The command above will create a default planbuggy test plan. Unfortunately, for our purposes, the plan has no bugs. Edit main.go so it contains the following buggier code:

main.go
package main
import "github.com/testground/sdk-go/runtime"
func main() {
runtime.Invoke(run)
}
func run(runenv *runtime.RunEnv) error {
// No closing quote, will not build.
runenv.RecordMessage("Hello Bugs)
return nil
}

How it looks in terminal output

When this plan runs, the code is sent to the daemon to be built. Of course, this will fail. Notice that the output comes in several sections. The section labeled Server output shows us the error encountered by our builder.

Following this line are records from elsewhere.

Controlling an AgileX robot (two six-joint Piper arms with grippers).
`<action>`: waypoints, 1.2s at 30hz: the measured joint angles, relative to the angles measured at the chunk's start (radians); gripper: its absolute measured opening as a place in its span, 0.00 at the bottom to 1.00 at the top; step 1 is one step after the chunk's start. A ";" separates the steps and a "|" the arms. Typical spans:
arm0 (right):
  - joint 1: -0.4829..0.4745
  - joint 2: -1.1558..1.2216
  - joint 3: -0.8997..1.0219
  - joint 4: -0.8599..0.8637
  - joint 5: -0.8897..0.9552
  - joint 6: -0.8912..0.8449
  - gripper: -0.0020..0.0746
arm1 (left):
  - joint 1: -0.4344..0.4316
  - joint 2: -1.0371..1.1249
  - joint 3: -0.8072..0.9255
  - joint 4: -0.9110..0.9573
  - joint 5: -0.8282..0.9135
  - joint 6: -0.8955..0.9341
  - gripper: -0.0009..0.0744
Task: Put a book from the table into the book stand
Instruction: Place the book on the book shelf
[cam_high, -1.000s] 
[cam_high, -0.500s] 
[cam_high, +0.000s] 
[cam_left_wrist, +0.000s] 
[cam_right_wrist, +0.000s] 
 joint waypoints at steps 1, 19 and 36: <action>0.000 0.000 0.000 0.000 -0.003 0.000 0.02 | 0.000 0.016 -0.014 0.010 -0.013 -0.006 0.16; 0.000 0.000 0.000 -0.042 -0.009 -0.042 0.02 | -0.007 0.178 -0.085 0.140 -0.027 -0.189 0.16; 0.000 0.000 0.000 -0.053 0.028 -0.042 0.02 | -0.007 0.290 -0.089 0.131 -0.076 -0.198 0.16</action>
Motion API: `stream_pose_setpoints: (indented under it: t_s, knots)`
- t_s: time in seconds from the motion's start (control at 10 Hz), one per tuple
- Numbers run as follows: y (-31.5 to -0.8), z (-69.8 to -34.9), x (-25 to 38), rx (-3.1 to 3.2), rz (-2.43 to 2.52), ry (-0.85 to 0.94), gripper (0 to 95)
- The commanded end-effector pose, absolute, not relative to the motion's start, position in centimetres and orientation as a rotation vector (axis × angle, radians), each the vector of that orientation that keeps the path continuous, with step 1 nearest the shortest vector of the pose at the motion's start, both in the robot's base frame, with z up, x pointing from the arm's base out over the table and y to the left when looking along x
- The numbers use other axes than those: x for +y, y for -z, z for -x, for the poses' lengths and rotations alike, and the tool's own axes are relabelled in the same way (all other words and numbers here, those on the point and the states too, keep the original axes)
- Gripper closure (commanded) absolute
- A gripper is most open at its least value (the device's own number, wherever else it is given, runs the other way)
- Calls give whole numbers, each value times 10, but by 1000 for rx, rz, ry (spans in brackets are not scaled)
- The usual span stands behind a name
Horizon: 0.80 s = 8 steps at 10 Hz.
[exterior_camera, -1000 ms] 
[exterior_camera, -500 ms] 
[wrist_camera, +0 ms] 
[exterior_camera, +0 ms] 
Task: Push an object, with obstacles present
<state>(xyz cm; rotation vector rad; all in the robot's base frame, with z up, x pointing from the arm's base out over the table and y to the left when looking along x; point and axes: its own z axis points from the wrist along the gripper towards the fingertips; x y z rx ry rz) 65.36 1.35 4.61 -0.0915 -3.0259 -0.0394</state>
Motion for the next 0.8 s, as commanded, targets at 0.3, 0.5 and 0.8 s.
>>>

$ testground run single --plan planbuggy --testcase quickstart --runner local:exec --builder exec:go --instances 1
May 5 00:31:15.650020 INFO using home directory: /home/cory/testground
May 5 00:31:15.650143 INFO no .env.toml found at /home/cory/testground/.env.toml; running with defaults
May 5 00:31:15.650182 INFO testground client initialized {"addr": "localhost:8042"}
May 5 00:31:15.651180 INFO using home directory: /home/cory/testground
May 5 00:31:15.651300 INFO no .env.toml found at /home/cory/testground/.env.toml; running with defaults
May 5 00:31:15.651339 INFO testground client initialized {"addr": "localhost:8042"}
May 5 00:31:15.651772 INFO test plan source at: /home/cory/testground/plans/planbuggy
>>> Server output:
May 5 00:31:15.662268 INFO performing build for groups {"req_id": "be8cc8ee", "plan": "planbuggy", "groups": ["single"], "builder": "exec:go"}
May 5 00:31:15.906353 ERROR go build failed: # github.com/coryschwartz/planbuggy
./main.go:10:35: newline in string
./main.go:10:35: syntax error: unexpected newline, expecting comma or )
./main.go:11:2: syntax error: unexpected return at end of statement
{"req_id": "be8cc8ee"}
May 5 00:31:15.906505 INFO build failed {"req_id": "be8cc8ee", "plan": "planbuggy", "groups": ["single"], "builder": "exec:go", "error": "failed to run the build; exit status 2"}
May 5 00:31:15.906563 WARN engine build error: failed to run the build; exit status 2 {"req_id": "be8cc8ee"}
>>> Error:
engine build error: failed to run the build; exit status 2

In this case, the error is pretty straightforward, but in a more complex plan, this output can be difficult to parse. So what can you do?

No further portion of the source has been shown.